MORE THAN 200 YOUNG PEOPLE IN SUNDERLAND are taking part in the annual Takeover Challenge today.

Friday (18 Nov) sees the launch of a national programme of events and activities, providing young people with their first steps into the adult world of work, politics, sport and the media.

Sunderland’s annual contribution to national Children’s Commissioner’s ‘Takeover Challenge’ is to give young people the opportunity to ‘shadow’ the adults at work and get involved in the decision making process.

Among those taking part on Friday to help launch this year’s programme are the Mayor of Sunderland, Councillor Alan Emerson, the Chief Executive of Sunderland City Council, Irene Lucas, Chief Executive of Together for Children, Alex Hopkins, and Director of Education, Simon Marshall.

All four will welcome pupils from different schools and colleges across the city into the civic centre, to join them at work and get a glimpse of their roles and responsibilities at work representing the city.

Other activities on Friday and elsewhere in the ‘Takeover Challenge’ includes;
– Children from across the city visiting Sunderland Carers Centre to look at the work of the Telecare service for vulnerable people living at home, and help Public Health develop a new website and App for young carers
– Pupils from Mill Hill and Southwick Primary schools joining Northumbria Police for the day at Railway Row police station
– Students from City of Sunderland College joining Sunderland City Council’s Access to Housing Team to learn more about people at risk of becoming homeless and the help and support available to prevent that
– Children from Valley Road ‘taking over’ the breakfast radio show on SUN FM

Portfolio Holder for Children’s Services, Councillor Louise Farthing said: “Our city really gets behind the annual Takeover Challenge, with more and more groups and organisations providing young people with opportunities to enter the work environment and perhaps see where their future careers might lie.

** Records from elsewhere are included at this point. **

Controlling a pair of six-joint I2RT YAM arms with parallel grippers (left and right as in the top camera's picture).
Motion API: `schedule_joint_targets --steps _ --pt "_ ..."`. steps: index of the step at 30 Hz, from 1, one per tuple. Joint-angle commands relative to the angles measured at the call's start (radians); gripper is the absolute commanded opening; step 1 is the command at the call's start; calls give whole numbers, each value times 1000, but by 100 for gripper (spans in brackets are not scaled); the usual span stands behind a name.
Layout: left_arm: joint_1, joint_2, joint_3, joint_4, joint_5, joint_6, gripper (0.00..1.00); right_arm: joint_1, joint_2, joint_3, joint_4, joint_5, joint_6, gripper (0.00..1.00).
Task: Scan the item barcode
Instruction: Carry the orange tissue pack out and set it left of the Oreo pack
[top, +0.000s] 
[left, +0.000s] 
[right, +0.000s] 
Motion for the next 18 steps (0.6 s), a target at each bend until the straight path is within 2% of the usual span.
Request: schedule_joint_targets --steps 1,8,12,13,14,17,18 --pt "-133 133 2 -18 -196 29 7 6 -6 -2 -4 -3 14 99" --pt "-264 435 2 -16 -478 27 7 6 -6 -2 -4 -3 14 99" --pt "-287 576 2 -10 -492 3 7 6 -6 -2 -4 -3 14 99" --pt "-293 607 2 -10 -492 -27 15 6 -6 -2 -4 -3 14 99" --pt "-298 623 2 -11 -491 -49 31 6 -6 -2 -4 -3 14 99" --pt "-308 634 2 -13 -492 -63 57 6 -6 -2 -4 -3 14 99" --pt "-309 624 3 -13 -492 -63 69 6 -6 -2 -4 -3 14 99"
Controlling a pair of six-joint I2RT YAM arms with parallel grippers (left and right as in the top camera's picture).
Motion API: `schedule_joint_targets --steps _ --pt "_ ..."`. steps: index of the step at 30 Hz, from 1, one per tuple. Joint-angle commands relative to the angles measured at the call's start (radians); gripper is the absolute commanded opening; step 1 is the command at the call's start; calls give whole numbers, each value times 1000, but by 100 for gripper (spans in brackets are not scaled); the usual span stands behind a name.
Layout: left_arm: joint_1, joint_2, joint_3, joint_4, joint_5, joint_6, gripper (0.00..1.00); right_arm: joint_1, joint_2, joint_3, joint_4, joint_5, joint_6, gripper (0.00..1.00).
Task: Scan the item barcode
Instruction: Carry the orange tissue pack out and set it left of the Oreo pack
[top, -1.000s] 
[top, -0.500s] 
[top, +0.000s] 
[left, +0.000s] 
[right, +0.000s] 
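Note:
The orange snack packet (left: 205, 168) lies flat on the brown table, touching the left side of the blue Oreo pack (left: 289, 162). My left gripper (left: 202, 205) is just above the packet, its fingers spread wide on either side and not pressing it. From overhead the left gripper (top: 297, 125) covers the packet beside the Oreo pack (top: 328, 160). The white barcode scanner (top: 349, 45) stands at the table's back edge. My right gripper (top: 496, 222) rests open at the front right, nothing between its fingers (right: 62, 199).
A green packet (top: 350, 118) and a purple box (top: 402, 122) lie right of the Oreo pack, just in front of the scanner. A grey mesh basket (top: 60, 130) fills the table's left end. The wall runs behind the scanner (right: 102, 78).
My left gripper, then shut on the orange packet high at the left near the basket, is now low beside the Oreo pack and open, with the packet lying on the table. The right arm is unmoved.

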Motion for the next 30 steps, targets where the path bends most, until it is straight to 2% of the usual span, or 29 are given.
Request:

“Next week I’m being ‘shadowed’ by 17 year old Loren who’s with Children’s Services on placement, who will join me at meetings of both Cabinet and full Council to see policy planning and decision making in action.

“The younger generation have the future of our city in their hands, and it’s vital we make them feel part of that process as quickly as possible so they know what kind of contribution they’d like to make to the adult world as they go through school and get older.”

Cllr Farthing added: “I am particularly pleased that this challenge is taken so seriously at national political level, with one of our young people invited to Westminster next week to shadow the Permanent Business Secretary and another invited for work experience at the Office of the Children’s Commissioner in London.”

The Takeover Challenge is a national event run by the Children’s Commissioner for England which gives children the opportunity to step into the shoes of adults at work. Organisations and businesses benefit as they gain a fresh insight into their work by listening to children’s ideas and experience.

Children’s Commissioner for England, Anne Longfield added: “Takeover Challenge goes from strength to strength every year, with tens of thousands of children across England now taking part. I am enormously grateful to organisations and individuals who embrace the challenge and throw open their doors to involve young people.

“Children are full of fresh ideas, imagination and energy so they can really provide a fresh perspective that organisations can benefit from. Giving children and young people a chance to do adult roles for the day helps organisations understand the needs of children, who can also use the experience to show off their talents and achieve their full potential.”